Sep 7, 2012 at 6:28 PM | Unregistered CommenterDennisA

Dreadnought

A bloody good poem.

Sep 7, 2012 at 10:52 PM | Registered CommenterPharos

"Arctic ice broke the all-time low record" - WRONG.
"This is climate change before our very eyes" - WRONG. Why is ANTARCTICA increasing? What, did that continent suddenly drift south?

Satellites detect no warming, and the ice is recovering. Oh, warmists. Please shut up.

Sep 9, 2012 at 12:28 AM | Unregistered CommenterShooter

The debate took place as scheduled, with some 100 people in the audience. Each speaker only has 10 minutes for their presentation, which meant time for very few points to be made. The planned cross-examination by lawyers was displaced by a question and answer session which allowed direct engagement with the audience, and that worked pretty well. The debate concluded with a brief cross-examination by the lawyers followed by their doing a brief summing up for each side. It all seemed to work pretty well, not least considering that our contact with the lawyers was first made in the hall an hour or so before the start! We on the side of the angels lost the vote at the end, (41 for the motion, 54 against - with a swing of some 23 votes from our 'side' to theirs between the anonymous vote at the start and the show of hands at the finish). The debate was well run, and took place in a congenial atmosphere. In grasping for excuses for our defeat, I think the way the other side proposed and took ownership of the notion that 'we should do both' (i.e. mitigation and adaption) was important for winning support, since it seems such a common-sense position in the face of a threat (but of course the point of the debate had been to contrast the two options). We had argued that the costs of mitigation were already large and would be huge, that there was not a snowflake's chance of international agreement on it, and that the matter of how important the CO2 is anyway was by no means settled by inadequate computer models. I was very shocked to see the hockey-stick used by the other side, which claimed in discussion that it had been recently replicated by the BEST study. It felt like someone had raided some old tomb, where the stick ought rightly to have been deeply buried, and found the old relic with which to scare people - just like in the olden days of 10 years earlier. Other arguments from the other side included reference to the summer ice melting in the Arctic, claims that sea level rise was accelerating, and that climate change was going out of control so fast we would not be able to adapt to it. A very timely report of the debate was published on a blog here: http://www.glebedigital.co.uk/blog/?p=6755

Sep 12, 2012 at 10:37 AM | Unregistered CommenterJohn Shade

John - thanks for your update, very interesting to hear how it went.

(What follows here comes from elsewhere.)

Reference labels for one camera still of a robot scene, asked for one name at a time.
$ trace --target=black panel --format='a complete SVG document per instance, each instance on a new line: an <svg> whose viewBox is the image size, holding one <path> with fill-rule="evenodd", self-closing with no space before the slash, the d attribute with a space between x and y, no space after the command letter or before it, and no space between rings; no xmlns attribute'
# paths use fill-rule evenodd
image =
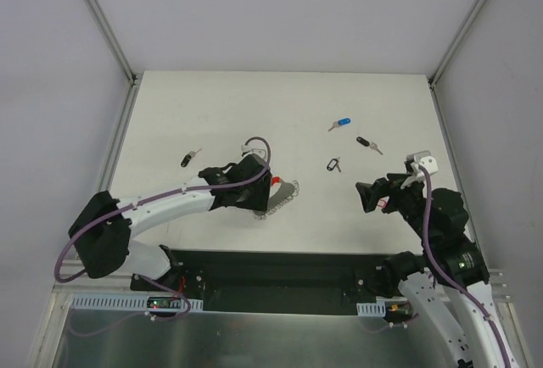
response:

I was very shocked to see the hockey-stick used by the other side, which claimed in discussion that it had been recently replicated by the BEST study.

That is a shocker - it is quite incredible that the professional advocates of AGW are so ill-informed of the scientific actuality.

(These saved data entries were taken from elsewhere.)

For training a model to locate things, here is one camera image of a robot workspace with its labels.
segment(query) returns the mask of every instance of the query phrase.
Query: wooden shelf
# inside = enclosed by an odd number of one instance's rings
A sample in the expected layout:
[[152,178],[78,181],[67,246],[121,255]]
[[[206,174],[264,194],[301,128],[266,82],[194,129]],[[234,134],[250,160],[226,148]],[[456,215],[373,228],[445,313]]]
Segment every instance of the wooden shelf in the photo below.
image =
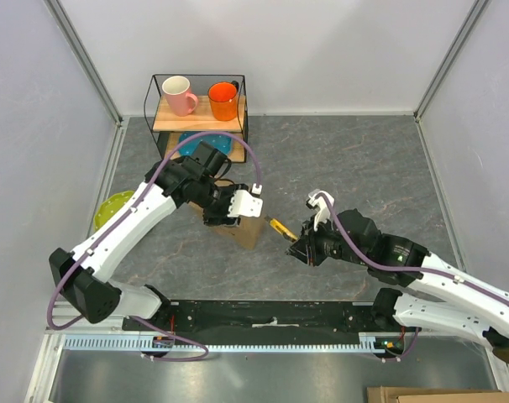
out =
[[165,97],[161,97],[160,105],[155,115],[154,131],[156,132],[185,132],[203,130],[223,130],[226,132],[241,132],[245,118],[245,96],[239,97],[239,125],[238,119],[221,122],[213,117],[210,100],[207,95],[198,96],[198,106],[195,112],[187,116],[176,116],[169,107]]
[[[167,148],[165,155],[167,155],[180,141],[180,136],[183,132],[172,132],[169,133],[169,139],[167,141]],[[234,135],[241,138],[241,133],[234,133]],[[178,158],[180,153],[176,152],[172,155],[172,158]],[[232,142],[232,149],[228,153],[228,157],[232,162],[245,162],[245,148],[237,141]]]

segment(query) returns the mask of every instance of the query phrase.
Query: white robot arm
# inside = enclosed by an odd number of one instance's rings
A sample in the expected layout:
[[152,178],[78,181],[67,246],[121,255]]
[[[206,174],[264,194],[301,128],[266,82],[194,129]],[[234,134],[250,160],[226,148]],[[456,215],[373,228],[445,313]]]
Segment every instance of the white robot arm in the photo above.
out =
[[244,184],[215,184],[213,177],[226,161],[226,155],[200,143],[192,156],[170,161],[155,183],[149,184],[156,164],[130,201],[99,231],[70,253],[58,248],[50,256],[57,285],[73,270],[61,294],[90,323],[112,314],[151,318],[165,300],[161,293],[149,285],[134,287],[110,279],[124,256],[155,224],[185,202],[202,207],[204,223],[210,226],[233,226],[240,216],[261,213],[261,186],[249,192]]
[[492,348],[509,363],[509,292],[456,269],[409,239],[382,233],[357,210],[337,214],[325,191],[311,192],[307,205],[317,213],[303,223],[288,254],[314,266],[327,257],[362,264],[384,283],[436,296],[444,302],[384,288],[372,314],[381,326],[396,322],[461,336]]

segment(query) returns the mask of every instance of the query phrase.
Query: cardboard box
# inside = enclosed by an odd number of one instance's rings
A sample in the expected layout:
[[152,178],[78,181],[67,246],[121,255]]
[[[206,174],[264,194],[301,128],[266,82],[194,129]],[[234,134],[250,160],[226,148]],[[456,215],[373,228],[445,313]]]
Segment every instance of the cardboard box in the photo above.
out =
[[[228,185],[227,181],[216,181],[218,185]],[[202,209],[196,204],[189,203],[191,207],[202,217]],[[254,249],[258,238],[262,234],[266,223],[264,210],[260,217],[241,217],[237,227],[212,227],[212,230],[225,238],[230,238],[246,249]]]
[[[480,394],[498,393],[499,390],[471,390],[471,389],[422,389],[422,388],[391,388],[381,386],[378,388],[367,388],[366,393],[368,395],[369,403],[461,403],[460,400],[455,400],[454,397],[458,397],[472,394],[477,396]],[[422,398],[430,398],[431,400],[418,400]],[[478,400],[482,402],[494,402],[496,399],[491,399],[491,396],[485,396],[485,400]]]
[[509,403],[509,393],[401,396],[398,403]]

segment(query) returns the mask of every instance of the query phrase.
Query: metal bar
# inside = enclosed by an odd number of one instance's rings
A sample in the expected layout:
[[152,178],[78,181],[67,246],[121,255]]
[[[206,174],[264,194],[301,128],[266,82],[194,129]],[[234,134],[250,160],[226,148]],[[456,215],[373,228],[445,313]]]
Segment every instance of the metal bar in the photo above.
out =
[[459,52],[462,50],[465,42],[470,36],[471,31],[475,27],[476,22],[479,20],[479,17],[482,15],[489,2],[490,0],[475,0],[471,6],[470,11],[465,17],[464,23],[456,34],[453,43],[450,45],[447,54],[441,62],[441,65],[436,71],[436,74],[433,76],[433,79],[430,82],[428,89],[424,93],[424,96],[422,96],[422,100],[419,102],[417,110],[414,113],[416,118],[421,118],[424,115],[428,105],[438,92],[438,89],[441,87],[443,80],[445,79],[454,61],[458,57]]
[[102,78],[97,73],[96,67],[92,63],[90,55],[85,50],[85,47],[77,35],[76,29],[68,18],[64,7],[62,7],[60,0],[44,0],[44,2],[47,8],[50,10],[51,15],[55,19],[57,25],[59,26],[60,31],[66,38],[66,41],[73,50],[77,60],[79,60],[79,63],[81,64],[82,69],[85,71],[85,74],[87,74],[88,79],[94,88],[96,88],[97,94],[102,100],[103,105],[107,109],[108,113],[111,115],[111,118],[113,118],[117,124],[120,124],[122,122],[122,115],[114,104],[114,101],[107,91],[105,84],[103,84]]
[[497,388],[502,392],[509,392],[509,365],[498,359],[488,349],[486,350],[486,357],[488,358]]
[[146,116],[146,103],[148,101],[148,95],[150,94],[150,89],[152,88],[152,80],[150,80],[150,84],[148,85],[148,90],[146,91],[146,97],[144,97],[144,102],[143,102],[143,115],[144,115],[144,121],[146,122],[146,126],[148,126],[148,130],[150,131],[150,134],[152,134],[153,132],[153,129],[150,127],[150,123],[148,122],[148,116]]
[[[189,345],[172,347],[153,343],[154,335],[137,332],[125,334],[66,334],[64,350],[81,351],[202,351]],[[384,353],[375,348],[375,337],[359,336],[359,344],[311,344],[311,345],[207,345],[211,353]]]
[[64,345],[64,335],[46,334],[39,351],[33,376],[30,380],[25,403],[38,403],[48,401],[57,368],[60,362],[60,354]]
[[[109,197],[111,191],[111,185],[113,184],[114,171],[117,168],[118,159],[120,158],[120,151],[122,150],[123,140],[126,137],[126,130],[128,129],[129,118],[124,119],[120,126],[114,133],[113,142],[111,143],[111,149],[109,150],[109,156],[107,164],[105,165],[105,171],[102,176],[102,183],[100,184],[99,191],[97,193],[96,204],[92,216],[96,214],[102,203]],[[94,233],[94,220],[90,220],[90,227],[88,228],[87,236]]]
[[224,76],[228,76],[228,77],[245,77],[245,74],[228,74],[228,73],[220,73],[220,74],[206,74],[206,73],[199,73],[199,74],[193,74],[193,73],[185,73],[185,72],[176,72],[176,73],[155,73],[154,75],[152,76],[167,76],[167,77],[172,77],[172,76],[190,76],[190,77],[204,77],[204,76],[209,76],[209,77],[224,77]]
[[454,231],[454,220],[452,218],[452,214],[450,213],[447,197],[445,196],[441,181],[438,178],[438,172],[436,171],[435,164],[433,163],[432,156],[430,155],[428,143],[422,131],[421,120],[416,119],[415,123],[417,124],[417,130],[419,132],[419,138],[421,139],[422,149],[424,150],[424,156],[426,157],[428,169],[430,170],[430,175],[432,176],[433,187],[436,191],[436,194],[438,195],[441,213],[443,214],[443,219],[447,226],[447,233],[449,233],[449,241],[453,247],[454,257],[456,258],[456,265],[460,270],[466,271],[458,239],[456,238],[456,232]]
[[161,87],[160,87],[160,85],[157,83],[157,75],[156,75],[156,74],[154,74],[152,77],[154,78],[155,87],[157,88],[157,93],[158,93],[158,94],[160,94],[160,101],[161,101],[161,96],[163,95],[163,94],[161,93],[161,89],[162,89],[162,88],[161,88]]

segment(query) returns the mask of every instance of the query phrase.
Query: green plate
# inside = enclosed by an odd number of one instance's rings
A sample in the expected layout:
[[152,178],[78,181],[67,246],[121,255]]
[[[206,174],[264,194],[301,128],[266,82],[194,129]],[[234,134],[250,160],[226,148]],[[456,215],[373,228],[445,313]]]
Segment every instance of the green plate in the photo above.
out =
[[94,231],[103,227],[128,202],[134,193],[134,191],[123,191],[122,193],[112,195],[104,201],[94,216]]

Sorry to hear you didn't win the vote at the end, but at least it wasn't 3 for and 97 against!

p.s. I have noticed you have not been on here much - hope that is just because you have been busy with Orkney and other things - and that you will be popping in here with your insightful and eloquent comments. (and sorry I never replied to your last email - non-business things have to be shelved in summer).

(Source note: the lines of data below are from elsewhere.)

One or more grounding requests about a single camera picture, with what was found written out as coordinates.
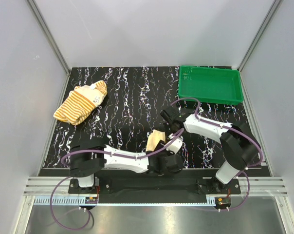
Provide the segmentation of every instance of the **beige cloth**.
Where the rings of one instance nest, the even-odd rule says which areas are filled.
[[[165,133],[153,130],[148,137],[146,151],[154,151],[160,140],[165,142]]]
[[[106,83],[101,80],[91,86],[76,86],[56,110],[54,117],[59,121],[78,125],[84,121],[107,95]]]

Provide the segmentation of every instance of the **green plastic tray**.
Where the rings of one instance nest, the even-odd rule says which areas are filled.
[[[181,66],[178,95],[201,102],[238,105],[243,102],[240,73],[230,69]]]

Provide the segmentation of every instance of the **striped sock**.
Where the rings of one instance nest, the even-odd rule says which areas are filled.
[[[106,83],[101,80],[91,86],[76,86],[64,103],[56,110],[54,117],[59,121],[78,125],[83,122],[107,95]]]

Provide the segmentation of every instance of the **white wall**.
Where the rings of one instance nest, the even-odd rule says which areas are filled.
[[[274,173],[294,208],[294,0],[283,1],[242,71]]]
[[[36,0],[69,66],[239,66],[273,0]]]
[[[26,1],[0,1],[0,234],[38,170],[64,81]]]

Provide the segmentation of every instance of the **label on sock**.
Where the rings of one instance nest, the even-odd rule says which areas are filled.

Sep 12, 2012 at 11:20 AM | Registered Commenterlapogus

lapogus - you are too kind! I have been taken up with other things over the past few months, but I can see my way to getting back to doing more studying and posting on climate matters soon. Glad you found the report of the debate interesting. I was really pleased that it took place at all, and hopefully we helped a bit with reducing the numbers of people 'ill-informed', or at least motivating some to do more digging into it all.

Sep 12, 2012 at 12:23 PM | Unregistered CommenterJohn Shade

John, well done for showing the flag. I was working on my own presentation, and I don't envy you trying to make the case in 10minutes.